## [Assignment]
All pictures must be left out as you transcribe the lines from the first line of the data to the line containing "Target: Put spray", both included.

Source records:
::::::::::

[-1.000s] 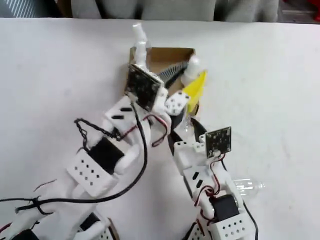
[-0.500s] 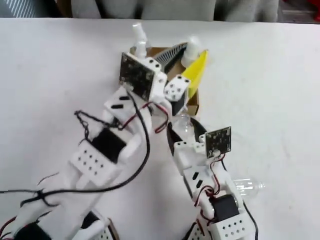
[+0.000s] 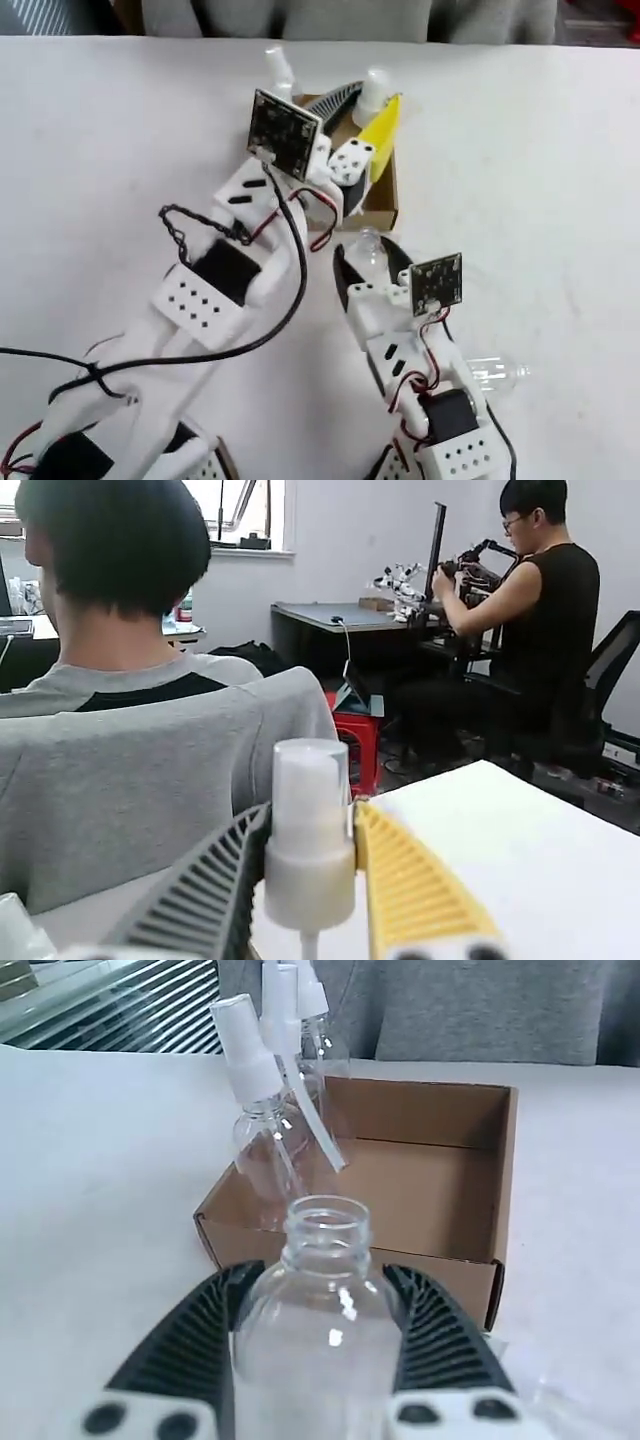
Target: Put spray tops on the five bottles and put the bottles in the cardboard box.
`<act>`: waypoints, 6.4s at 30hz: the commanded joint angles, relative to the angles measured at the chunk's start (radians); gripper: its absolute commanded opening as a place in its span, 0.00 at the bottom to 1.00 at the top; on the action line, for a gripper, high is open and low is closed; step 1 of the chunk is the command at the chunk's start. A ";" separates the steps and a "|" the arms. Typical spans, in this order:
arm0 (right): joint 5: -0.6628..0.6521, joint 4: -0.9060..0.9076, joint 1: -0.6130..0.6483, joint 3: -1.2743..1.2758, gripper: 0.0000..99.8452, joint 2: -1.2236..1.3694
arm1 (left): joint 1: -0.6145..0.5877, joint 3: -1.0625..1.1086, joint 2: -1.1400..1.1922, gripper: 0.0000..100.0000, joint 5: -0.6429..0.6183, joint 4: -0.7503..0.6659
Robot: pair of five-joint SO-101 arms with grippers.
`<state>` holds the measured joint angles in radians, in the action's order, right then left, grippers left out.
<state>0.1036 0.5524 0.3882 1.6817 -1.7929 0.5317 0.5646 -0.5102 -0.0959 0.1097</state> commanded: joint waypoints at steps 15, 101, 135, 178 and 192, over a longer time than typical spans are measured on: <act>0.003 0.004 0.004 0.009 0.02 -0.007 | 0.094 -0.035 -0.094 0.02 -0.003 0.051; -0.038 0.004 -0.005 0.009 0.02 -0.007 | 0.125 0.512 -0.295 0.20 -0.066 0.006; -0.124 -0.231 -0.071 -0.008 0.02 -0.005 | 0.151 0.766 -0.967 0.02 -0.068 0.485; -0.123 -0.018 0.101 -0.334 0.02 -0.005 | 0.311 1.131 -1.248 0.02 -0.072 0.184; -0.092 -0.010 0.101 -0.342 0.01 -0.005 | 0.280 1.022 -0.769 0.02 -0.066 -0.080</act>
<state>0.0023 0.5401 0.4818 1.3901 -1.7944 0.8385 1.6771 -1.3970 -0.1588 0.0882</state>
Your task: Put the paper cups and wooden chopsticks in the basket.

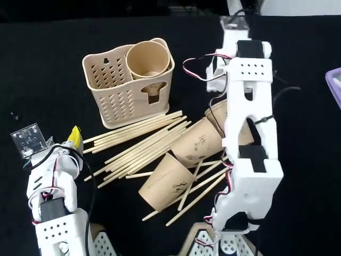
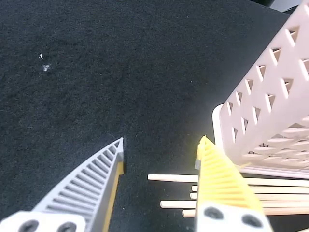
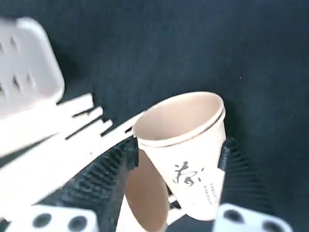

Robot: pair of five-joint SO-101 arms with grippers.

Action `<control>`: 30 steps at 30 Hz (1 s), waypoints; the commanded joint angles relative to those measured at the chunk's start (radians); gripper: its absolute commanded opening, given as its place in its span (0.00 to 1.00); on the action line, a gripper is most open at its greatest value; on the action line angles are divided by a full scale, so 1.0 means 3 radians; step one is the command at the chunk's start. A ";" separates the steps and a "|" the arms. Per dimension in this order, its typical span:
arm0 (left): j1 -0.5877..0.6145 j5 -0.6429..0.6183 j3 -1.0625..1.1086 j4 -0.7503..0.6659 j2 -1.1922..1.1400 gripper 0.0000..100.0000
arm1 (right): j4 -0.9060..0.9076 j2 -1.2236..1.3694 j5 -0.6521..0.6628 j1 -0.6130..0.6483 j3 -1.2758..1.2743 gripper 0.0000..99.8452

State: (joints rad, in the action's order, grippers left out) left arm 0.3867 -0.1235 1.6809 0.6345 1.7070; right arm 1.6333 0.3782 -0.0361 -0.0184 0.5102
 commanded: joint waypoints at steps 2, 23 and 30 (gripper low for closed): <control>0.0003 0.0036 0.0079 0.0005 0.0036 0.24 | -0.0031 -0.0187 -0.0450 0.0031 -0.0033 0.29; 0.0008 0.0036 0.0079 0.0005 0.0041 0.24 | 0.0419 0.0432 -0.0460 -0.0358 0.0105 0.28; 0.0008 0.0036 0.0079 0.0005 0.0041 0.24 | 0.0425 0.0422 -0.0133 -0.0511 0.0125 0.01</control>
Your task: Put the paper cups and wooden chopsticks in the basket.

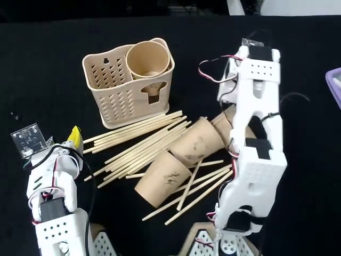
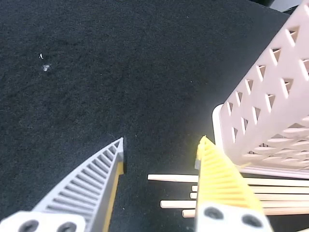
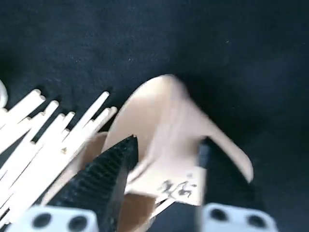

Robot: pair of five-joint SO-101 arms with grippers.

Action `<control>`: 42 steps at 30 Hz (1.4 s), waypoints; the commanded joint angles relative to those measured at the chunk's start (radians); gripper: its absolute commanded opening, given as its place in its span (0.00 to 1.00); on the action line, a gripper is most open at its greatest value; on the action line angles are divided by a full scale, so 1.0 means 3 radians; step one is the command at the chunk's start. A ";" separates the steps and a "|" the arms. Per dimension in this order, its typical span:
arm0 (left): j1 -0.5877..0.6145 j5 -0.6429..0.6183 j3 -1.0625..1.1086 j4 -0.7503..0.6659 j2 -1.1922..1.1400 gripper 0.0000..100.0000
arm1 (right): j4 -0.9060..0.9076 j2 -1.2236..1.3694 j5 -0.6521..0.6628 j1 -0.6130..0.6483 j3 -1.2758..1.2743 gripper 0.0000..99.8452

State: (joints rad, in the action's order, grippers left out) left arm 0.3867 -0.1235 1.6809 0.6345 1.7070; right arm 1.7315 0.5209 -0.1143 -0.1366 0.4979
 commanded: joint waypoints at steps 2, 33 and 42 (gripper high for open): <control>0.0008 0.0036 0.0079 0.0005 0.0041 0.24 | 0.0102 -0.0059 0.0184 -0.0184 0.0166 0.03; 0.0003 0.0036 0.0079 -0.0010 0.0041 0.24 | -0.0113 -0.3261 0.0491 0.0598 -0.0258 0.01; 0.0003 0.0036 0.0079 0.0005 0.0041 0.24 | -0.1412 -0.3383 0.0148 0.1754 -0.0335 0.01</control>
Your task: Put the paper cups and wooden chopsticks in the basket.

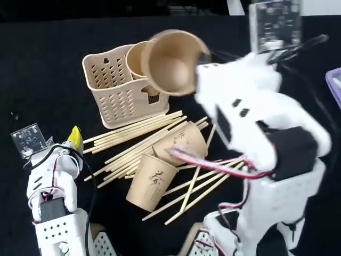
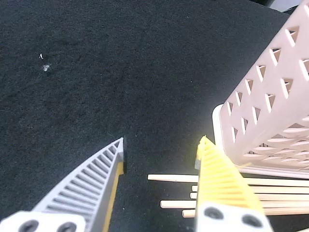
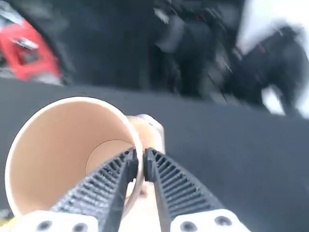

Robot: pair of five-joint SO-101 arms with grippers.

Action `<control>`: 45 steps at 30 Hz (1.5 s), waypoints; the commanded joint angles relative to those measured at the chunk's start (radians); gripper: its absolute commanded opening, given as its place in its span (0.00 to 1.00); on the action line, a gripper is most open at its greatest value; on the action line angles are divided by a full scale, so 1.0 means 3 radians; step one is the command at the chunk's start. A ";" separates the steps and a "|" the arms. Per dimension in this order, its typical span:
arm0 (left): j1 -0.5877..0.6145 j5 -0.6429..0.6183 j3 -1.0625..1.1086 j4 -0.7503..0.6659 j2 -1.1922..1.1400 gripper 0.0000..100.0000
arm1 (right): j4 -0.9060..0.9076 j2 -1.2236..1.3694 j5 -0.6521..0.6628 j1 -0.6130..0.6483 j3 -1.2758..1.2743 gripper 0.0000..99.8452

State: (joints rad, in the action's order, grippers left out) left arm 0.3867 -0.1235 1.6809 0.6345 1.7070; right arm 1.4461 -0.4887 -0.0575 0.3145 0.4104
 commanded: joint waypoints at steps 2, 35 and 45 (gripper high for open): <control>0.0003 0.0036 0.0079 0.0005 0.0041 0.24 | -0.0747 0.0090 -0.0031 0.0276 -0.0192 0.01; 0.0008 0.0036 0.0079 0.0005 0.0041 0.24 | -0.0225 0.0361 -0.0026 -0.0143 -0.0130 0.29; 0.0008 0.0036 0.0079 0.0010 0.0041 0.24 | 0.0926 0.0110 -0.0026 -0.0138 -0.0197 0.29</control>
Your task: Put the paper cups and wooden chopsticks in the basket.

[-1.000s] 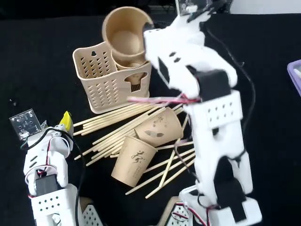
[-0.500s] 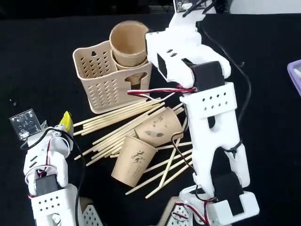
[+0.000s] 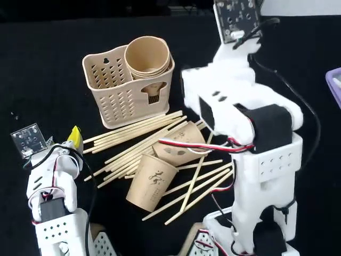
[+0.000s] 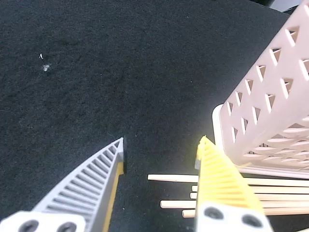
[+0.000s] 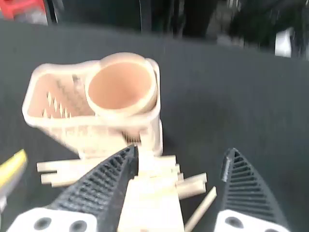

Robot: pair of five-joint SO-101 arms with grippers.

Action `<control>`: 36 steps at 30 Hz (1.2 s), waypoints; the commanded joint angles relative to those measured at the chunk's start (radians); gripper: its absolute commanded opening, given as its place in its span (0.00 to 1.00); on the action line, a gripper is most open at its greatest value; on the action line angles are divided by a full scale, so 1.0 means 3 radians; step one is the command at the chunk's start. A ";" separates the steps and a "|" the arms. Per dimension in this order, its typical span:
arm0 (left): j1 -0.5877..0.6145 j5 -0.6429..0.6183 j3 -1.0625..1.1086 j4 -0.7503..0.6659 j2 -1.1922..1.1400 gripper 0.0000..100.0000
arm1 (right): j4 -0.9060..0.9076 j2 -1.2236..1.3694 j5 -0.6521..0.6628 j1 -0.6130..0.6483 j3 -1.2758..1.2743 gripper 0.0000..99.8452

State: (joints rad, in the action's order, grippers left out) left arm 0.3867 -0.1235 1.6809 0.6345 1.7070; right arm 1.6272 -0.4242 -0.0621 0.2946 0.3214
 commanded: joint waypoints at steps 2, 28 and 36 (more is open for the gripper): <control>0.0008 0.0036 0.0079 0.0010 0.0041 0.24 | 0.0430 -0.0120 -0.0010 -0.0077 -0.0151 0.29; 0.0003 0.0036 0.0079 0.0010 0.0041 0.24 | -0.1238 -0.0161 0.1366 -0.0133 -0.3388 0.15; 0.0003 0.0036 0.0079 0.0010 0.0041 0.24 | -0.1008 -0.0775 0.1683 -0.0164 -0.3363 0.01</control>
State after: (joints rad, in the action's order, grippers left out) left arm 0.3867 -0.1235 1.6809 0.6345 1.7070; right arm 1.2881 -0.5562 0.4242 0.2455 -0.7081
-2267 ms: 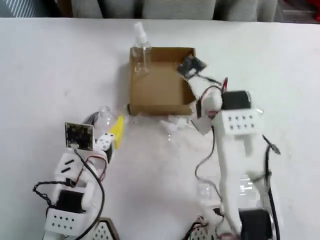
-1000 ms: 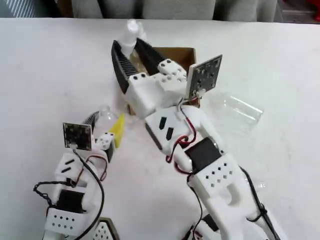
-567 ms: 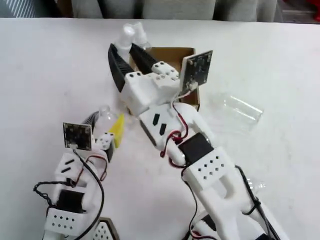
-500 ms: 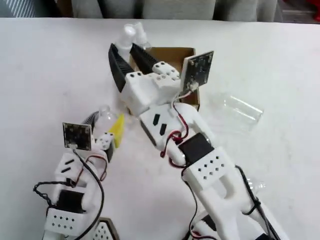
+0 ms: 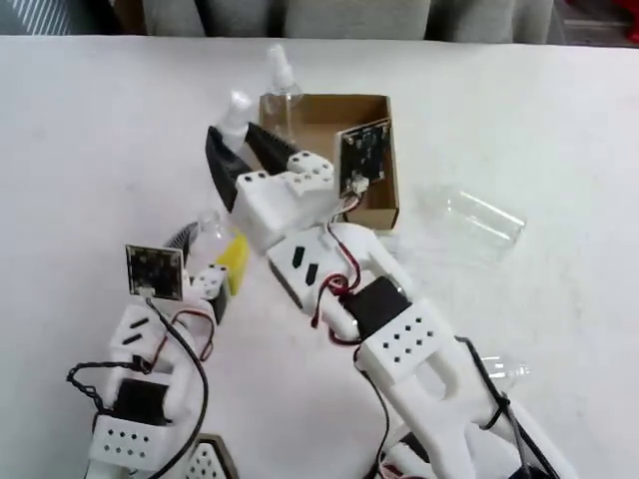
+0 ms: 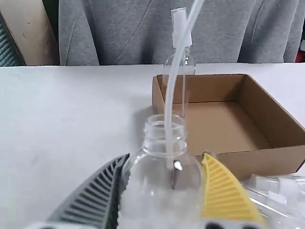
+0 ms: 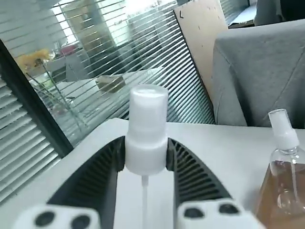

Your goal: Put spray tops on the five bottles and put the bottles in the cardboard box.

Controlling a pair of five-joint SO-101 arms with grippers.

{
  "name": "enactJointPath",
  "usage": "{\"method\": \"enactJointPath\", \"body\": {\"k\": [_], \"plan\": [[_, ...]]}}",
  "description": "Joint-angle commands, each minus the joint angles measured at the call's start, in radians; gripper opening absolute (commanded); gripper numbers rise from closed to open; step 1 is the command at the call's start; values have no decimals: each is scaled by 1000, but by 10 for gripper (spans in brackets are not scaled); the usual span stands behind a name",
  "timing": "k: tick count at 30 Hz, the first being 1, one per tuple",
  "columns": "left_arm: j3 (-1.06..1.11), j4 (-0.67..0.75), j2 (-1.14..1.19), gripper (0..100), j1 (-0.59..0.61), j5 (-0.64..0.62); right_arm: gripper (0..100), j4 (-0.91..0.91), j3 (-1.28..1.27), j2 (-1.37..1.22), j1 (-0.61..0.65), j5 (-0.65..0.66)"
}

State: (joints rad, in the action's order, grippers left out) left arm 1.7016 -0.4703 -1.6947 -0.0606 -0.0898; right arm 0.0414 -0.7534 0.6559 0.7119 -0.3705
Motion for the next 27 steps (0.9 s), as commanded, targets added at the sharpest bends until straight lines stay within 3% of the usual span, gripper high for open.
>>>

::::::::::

## [Reply]
[-1.000s] 
[-0.500s] 
[+0.000s] 
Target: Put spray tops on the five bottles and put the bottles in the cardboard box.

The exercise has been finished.